‘We hope the amount of installed PV power will be 1 GW a year until 2015’
Solarplaza talks to John Milston of Sunconnex, about the UK solar PV market, the position of Sunconnex in the UK PV market and his expectations regarding the future of the UK solar industry.
1. Can you briefly introduce your personal background, your company and main activities/specialties? Can you elaborate on a ‘flagship project’?
My personal background includes the roll out of steel mounting systems engineered for large scale solar parks in Europe on behalf of a British steel manufacture. The link of the product to solar parks led me along the path to work for Sunconnex who are a well established European PV distributor who were looking for someone to join them to officially start their UK business in line with the introduction of the feed-in-tariff (FIT). Sunconnex have been operating as a PV distributor across Europe since 1989 and have recently incorporated a project development division who are involved as a developer in far reaching locations such as the Philippine and Canada.
2. What is your current position in the UK PV market? And what do you want to achieve in the coming two years?
Now that Sunconnex are operational with a sales team and have a growing customer base we intend to come to forefront of the industry where our pioneering roots and years of experience will benefit companies that we form partnerships with. Our intention is to replicate here in the UK the model that has worked for Sunconnex and its customers in other key European PV markets such as Italy and Belgium.
3. What are your expectations for the UK PV market in 2012-2015 (in MW new installed PV Power)?
We are expecting the UK PV market to be at least 500MW in the next few years. We hope it will be more like 1 GW a year until 2015 but we are keeping modest expectations so that we do not get caught out in a down turn. As a distributor you have to prepare for market changes both positive and negative.
4. What are according to you the major threats to or thresholds for further growth of the UK PV market? And what are the biggest opportunities of the near future?
Threats to growth in the market will be the pressure from the energy companies against the continued uptake of Solar PV as they will see a loss of revenues as a result of people being more self reliant on their energy sources. I also fear that the government will continue to confuse the wider population by giving a mixed message and acting heavy handedly with reductions to the FIT. Another major threat is if the government accept the possibility of not reaching our 2020 EU obligations. Once this key driver disappears the government will have less of a reason to support the industry. The biggest opportunities will be around metering, either smart or net like they now have in Holland. Once people can properly manage their levels of consumption in line with what they can generate they will be delighted by the returns they will make and more importantly the money they will save on household or commercial fuel bills. Net metering in its simplest form is when you can claim back from the utility companies the equivalent cost of energy that you generated in the day time and did not use. In Holland where the sun also rarely shines this has led to a situation of grid parity which is where we need to get to if we want the PV market to boom in a sustainable way.
5. Given Sunconnex’ experience in different markets, can you suggest any best practice that could be applicable for the UK market on the short term?
Regarding best practice I would suggest that installers keep well informed of the expectation from their local DNO’s.
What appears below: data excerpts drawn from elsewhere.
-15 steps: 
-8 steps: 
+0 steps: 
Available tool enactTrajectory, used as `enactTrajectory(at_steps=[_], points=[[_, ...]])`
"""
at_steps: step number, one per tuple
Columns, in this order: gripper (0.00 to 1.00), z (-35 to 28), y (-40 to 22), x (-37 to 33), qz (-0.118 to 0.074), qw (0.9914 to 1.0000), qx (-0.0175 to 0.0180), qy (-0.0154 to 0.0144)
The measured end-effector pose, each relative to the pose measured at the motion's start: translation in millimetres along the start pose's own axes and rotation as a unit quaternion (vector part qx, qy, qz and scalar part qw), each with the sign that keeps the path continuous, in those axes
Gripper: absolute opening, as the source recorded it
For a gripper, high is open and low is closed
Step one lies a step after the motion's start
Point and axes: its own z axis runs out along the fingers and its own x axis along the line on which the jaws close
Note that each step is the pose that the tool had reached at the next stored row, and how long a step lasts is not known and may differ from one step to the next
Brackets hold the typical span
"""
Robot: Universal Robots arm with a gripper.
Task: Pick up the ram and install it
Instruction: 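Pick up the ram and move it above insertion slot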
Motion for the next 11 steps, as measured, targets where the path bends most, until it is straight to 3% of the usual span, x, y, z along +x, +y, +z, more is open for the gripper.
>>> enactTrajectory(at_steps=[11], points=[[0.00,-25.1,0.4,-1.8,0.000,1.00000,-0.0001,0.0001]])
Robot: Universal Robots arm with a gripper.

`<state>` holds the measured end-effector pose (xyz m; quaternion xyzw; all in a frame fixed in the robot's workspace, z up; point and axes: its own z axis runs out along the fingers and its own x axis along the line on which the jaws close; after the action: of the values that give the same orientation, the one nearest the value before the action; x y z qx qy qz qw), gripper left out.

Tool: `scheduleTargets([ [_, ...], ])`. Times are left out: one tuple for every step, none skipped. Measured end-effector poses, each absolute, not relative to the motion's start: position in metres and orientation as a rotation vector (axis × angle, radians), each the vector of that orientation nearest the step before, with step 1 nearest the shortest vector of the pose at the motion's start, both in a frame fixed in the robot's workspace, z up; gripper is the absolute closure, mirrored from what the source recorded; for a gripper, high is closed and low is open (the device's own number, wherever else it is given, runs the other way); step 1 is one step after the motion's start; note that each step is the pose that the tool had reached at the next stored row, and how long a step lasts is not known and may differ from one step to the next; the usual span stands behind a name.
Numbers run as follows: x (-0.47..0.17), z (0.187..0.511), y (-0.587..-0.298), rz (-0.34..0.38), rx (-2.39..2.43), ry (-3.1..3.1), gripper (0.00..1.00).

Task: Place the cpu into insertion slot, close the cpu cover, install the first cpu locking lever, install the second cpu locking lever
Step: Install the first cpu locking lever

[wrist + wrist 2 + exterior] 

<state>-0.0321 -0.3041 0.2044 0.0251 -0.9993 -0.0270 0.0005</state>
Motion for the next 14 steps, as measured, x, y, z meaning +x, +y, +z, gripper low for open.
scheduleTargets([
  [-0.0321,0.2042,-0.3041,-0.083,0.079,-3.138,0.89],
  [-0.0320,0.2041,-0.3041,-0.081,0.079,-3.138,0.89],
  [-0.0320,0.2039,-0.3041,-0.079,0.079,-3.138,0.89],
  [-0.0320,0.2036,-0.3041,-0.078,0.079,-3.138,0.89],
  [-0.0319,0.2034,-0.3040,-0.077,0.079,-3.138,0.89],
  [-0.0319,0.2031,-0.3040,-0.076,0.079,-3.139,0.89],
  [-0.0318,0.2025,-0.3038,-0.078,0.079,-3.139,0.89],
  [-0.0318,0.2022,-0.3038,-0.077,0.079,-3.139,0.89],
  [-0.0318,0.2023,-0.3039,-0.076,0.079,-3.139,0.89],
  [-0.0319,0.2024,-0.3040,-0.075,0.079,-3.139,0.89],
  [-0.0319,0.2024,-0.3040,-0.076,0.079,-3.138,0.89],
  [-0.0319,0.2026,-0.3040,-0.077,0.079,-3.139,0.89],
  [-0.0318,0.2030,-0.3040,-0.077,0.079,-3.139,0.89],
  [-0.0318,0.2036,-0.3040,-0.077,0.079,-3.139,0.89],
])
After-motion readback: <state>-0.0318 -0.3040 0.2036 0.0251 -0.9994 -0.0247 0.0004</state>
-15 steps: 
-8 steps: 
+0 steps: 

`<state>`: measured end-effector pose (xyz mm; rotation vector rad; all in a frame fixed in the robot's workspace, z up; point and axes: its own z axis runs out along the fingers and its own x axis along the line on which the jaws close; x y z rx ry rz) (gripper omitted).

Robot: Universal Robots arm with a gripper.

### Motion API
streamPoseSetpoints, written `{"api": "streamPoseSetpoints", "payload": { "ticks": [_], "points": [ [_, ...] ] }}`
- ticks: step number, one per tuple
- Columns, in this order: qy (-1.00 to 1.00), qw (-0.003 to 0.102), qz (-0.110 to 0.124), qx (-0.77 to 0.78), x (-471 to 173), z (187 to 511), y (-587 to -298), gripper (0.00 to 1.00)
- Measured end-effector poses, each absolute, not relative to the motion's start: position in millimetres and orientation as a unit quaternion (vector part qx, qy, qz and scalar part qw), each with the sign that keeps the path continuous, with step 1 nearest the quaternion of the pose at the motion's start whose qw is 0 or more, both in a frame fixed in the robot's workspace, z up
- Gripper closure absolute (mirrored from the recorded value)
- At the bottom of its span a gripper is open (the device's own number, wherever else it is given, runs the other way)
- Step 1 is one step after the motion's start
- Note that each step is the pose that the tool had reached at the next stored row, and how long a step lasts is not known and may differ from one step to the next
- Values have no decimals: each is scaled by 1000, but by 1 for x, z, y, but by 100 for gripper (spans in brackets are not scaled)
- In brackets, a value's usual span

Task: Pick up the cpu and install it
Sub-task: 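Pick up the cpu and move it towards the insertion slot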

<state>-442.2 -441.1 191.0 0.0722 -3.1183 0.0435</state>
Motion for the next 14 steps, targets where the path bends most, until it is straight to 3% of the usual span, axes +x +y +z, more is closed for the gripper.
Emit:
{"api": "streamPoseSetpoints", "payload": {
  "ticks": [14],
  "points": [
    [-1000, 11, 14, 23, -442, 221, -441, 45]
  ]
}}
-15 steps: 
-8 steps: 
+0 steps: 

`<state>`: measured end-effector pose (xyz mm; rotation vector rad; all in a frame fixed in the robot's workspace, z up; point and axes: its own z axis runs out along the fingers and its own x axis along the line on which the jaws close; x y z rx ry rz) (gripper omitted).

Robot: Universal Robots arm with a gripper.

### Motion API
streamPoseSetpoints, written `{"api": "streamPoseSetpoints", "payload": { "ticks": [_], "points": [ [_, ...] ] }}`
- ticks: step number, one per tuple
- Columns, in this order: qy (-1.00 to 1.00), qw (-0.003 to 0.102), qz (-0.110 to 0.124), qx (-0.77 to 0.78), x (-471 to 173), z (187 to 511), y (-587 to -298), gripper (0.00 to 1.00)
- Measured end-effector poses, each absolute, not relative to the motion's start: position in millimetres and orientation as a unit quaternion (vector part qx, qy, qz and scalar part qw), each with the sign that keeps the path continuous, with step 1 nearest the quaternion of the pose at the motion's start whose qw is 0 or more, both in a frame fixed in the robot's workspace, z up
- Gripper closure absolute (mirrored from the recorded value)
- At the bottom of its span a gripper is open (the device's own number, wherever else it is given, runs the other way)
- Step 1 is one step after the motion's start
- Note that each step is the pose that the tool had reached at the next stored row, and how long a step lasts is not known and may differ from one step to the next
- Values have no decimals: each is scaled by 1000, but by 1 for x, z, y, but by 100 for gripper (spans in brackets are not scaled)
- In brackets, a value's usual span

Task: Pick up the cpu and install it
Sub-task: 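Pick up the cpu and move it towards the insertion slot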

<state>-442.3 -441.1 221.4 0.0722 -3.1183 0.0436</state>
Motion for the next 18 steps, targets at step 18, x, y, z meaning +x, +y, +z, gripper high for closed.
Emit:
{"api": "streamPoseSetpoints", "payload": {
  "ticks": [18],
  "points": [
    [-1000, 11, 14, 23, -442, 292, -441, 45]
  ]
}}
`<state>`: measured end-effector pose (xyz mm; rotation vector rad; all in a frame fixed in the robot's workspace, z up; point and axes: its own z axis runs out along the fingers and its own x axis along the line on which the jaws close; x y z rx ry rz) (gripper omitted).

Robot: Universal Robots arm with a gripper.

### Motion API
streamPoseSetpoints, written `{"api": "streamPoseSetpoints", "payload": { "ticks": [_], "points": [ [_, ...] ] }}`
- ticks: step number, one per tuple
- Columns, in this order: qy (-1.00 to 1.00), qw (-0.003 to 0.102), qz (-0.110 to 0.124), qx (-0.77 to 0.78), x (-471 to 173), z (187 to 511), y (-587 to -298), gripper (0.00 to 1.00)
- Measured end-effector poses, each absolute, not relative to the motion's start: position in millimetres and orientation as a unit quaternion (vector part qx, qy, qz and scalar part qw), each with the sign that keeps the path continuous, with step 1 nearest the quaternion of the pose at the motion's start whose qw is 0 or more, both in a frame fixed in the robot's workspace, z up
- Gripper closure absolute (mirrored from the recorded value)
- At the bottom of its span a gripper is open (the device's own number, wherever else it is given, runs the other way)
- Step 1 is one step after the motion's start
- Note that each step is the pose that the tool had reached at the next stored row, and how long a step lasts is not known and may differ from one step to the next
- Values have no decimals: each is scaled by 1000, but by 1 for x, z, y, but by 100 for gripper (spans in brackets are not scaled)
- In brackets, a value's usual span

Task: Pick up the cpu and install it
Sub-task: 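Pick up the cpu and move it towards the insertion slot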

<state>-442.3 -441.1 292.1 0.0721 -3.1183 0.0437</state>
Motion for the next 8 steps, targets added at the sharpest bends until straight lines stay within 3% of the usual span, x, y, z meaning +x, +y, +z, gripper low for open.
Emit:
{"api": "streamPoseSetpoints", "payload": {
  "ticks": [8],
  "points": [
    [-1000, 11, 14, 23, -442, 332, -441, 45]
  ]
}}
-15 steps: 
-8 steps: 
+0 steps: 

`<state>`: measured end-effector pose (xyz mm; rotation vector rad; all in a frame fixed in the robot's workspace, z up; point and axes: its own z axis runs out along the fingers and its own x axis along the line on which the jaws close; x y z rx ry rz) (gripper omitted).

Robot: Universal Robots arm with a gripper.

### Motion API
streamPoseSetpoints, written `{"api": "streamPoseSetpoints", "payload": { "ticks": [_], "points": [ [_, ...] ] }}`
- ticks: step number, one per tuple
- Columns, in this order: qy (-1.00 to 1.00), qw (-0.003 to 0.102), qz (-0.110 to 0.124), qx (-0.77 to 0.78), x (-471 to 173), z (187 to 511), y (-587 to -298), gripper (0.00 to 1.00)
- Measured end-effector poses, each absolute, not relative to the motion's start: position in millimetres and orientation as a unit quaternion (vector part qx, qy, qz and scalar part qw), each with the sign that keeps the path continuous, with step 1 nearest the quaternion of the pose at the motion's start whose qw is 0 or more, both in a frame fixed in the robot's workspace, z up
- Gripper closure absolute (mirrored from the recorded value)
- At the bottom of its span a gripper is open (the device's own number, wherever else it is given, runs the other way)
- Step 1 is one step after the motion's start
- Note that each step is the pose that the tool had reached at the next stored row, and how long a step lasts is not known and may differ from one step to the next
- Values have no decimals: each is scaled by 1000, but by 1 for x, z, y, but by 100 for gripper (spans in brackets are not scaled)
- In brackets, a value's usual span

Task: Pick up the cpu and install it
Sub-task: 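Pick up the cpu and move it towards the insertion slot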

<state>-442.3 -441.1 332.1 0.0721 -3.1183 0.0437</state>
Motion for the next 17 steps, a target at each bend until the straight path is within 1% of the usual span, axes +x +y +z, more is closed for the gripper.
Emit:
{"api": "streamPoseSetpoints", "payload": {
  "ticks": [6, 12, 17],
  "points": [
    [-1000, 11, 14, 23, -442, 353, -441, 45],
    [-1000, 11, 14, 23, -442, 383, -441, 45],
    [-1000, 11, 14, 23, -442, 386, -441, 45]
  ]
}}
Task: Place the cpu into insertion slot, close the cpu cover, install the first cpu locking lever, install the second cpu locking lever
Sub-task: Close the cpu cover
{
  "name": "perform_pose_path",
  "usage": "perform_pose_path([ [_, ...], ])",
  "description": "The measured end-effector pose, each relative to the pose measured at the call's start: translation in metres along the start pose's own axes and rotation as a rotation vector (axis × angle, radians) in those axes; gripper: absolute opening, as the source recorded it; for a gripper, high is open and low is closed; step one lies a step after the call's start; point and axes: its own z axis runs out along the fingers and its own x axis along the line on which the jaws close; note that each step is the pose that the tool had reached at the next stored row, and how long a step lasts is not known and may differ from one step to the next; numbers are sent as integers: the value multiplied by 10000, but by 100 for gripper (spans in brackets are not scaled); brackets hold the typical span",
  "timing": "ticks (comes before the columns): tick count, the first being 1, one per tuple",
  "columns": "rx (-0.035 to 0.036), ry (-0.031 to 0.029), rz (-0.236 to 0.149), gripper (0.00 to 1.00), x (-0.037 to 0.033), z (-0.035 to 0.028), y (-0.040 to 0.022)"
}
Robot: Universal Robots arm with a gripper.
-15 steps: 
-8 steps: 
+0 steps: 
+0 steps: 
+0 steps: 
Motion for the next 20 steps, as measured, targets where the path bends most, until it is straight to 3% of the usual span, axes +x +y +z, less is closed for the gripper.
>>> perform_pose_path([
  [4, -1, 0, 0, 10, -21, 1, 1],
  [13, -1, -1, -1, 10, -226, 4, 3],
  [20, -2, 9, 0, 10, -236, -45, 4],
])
In the early days of being in PV or if you face a more complicated installation try to team up with an experienced distributor such as Sunconnex who can talk you through the possible pitfalls and potential areas of risk. If SAP stipulated returns geared to the particular project are not reached by the PV system in reality you have misled to your customer. These kind of situations give the industry a bad name and we need to minimize these type of situations wherever possible.
6. Suppose you were in the year 2015. Looking back, what, in your opinion, will have been the surprises in the UK PV business during the coming years - something that we did not foresee?
That’s a hard question, unfortunately you should never be surprised by the PV market. It’s young and dynamic as I used to be! I would hope to look back and be surprised by the market’s resilience and defiance along what was initially a rocky road. I would also hope to be surprised by the fact that the market found some stability and continued to grow at a sustainable yet encouraging rate.